PROBLEM REQUIREMENTS ▸ All lines in the records below from the line with "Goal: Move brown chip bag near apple" through the line with "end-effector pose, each" are to be given again exactly, both ends included; the pictures are to be left out.

INFORMATION SHOWN ▸
<<<<

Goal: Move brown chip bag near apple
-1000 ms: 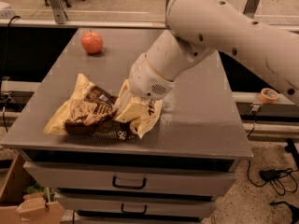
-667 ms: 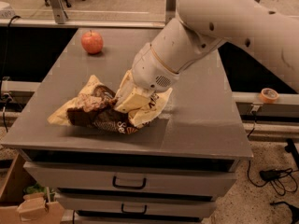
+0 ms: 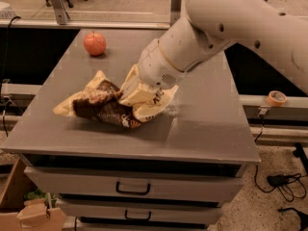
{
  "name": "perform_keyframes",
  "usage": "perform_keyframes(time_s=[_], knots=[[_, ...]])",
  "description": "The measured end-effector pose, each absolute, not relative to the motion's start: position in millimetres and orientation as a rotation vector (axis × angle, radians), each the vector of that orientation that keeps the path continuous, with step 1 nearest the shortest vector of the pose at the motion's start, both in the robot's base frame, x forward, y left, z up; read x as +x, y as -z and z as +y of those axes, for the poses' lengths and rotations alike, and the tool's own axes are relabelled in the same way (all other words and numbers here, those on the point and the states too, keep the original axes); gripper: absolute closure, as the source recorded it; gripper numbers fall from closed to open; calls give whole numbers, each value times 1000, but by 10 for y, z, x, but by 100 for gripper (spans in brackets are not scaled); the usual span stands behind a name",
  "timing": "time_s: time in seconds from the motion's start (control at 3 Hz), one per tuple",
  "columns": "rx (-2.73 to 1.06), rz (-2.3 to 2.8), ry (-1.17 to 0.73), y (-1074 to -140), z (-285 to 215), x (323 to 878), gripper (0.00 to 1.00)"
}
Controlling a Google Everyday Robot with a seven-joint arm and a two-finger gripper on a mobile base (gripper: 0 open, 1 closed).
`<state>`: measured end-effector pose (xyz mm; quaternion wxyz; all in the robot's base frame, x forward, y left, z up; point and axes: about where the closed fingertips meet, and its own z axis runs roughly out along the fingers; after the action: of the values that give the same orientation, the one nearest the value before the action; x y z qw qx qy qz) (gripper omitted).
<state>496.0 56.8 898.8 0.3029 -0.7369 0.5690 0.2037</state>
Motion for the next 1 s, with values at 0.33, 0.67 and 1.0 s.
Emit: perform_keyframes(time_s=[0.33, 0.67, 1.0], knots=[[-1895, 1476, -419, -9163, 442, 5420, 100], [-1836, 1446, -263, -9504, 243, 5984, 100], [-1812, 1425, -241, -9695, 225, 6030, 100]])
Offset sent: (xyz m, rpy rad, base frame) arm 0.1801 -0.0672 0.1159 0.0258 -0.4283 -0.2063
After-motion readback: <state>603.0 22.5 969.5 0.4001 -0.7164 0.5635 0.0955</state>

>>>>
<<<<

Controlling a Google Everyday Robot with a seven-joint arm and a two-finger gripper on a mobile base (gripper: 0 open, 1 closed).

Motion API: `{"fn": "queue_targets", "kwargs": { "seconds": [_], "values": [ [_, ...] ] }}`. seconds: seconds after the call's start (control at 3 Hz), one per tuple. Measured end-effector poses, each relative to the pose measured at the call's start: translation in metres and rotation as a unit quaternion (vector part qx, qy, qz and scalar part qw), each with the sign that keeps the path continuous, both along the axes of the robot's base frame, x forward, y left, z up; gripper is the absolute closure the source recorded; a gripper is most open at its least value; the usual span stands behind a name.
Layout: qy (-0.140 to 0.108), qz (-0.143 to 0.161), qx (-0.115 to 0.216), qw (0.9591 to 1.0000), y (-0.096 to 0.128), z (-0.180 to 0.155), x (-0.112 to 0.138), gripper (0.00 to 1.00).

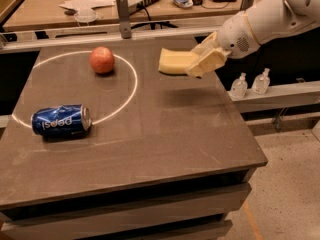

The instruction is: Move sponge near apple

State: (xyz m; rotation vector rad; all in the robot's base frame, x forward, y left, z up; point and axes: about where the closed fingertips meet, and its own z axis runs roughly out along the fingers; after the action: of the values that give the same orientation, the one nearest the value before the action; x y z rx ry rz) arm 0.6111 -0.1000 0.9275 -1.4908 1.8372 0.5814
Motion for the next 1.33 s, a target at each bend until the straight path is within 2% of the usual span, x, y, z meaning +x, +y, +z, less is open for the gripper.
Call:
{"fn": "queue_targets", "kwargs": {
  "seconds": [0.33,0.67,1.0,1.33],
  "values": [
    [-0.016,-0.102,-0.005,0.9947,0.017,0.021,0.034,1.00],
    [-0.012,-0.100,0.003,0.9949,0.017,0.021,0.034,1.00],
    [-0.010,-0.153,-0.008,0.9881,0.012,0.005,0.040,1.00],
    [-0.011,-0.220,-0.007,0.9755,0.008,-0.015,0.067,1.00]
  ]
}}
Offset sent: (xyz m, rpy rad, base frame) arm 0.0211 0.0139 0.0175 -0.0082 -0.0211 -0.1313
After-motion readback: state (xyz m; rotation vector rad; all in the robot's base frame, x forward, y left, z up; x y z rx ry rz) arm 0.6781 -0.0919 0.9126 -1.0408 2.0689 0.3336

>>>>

RESULT FOR THIS TASK ▸
Goal: Move brown chip bag near apple
-1000 ms: 
-667 ms: 
+0 ms: 
{
  "name": "perform_keyframes",
  "usage": "perform_keyframes(time_s=[_], knots=[[_, ...]])",
  "description": "The measured end-effector pose, each absolute, not relative to the motion's start: position in millimetres and orientation as a rotation vector (axis × angle, radians), each the vector of that orientation that keeps the path continuous, with step 1 nearest the shortest vector of the pose at the motion's start, both in the robot's base frame, x forward, y left, z up; read x as +x, y as -z and z as +y of those axes, for the poses' lengths and rotations alike, and the tool's own axes are relabelled in the same way (all other words and numbers here, those on the point and the states too, keep the original axes); gripper: absolute closure, as the source recorded it; gripper numbers fall from closed to open; calls give whole numbers, each value times 1000, but by 10 for y, z, x, but by 100 for gripper (spans in brackets are not scaled); the usual span stands behind a name",

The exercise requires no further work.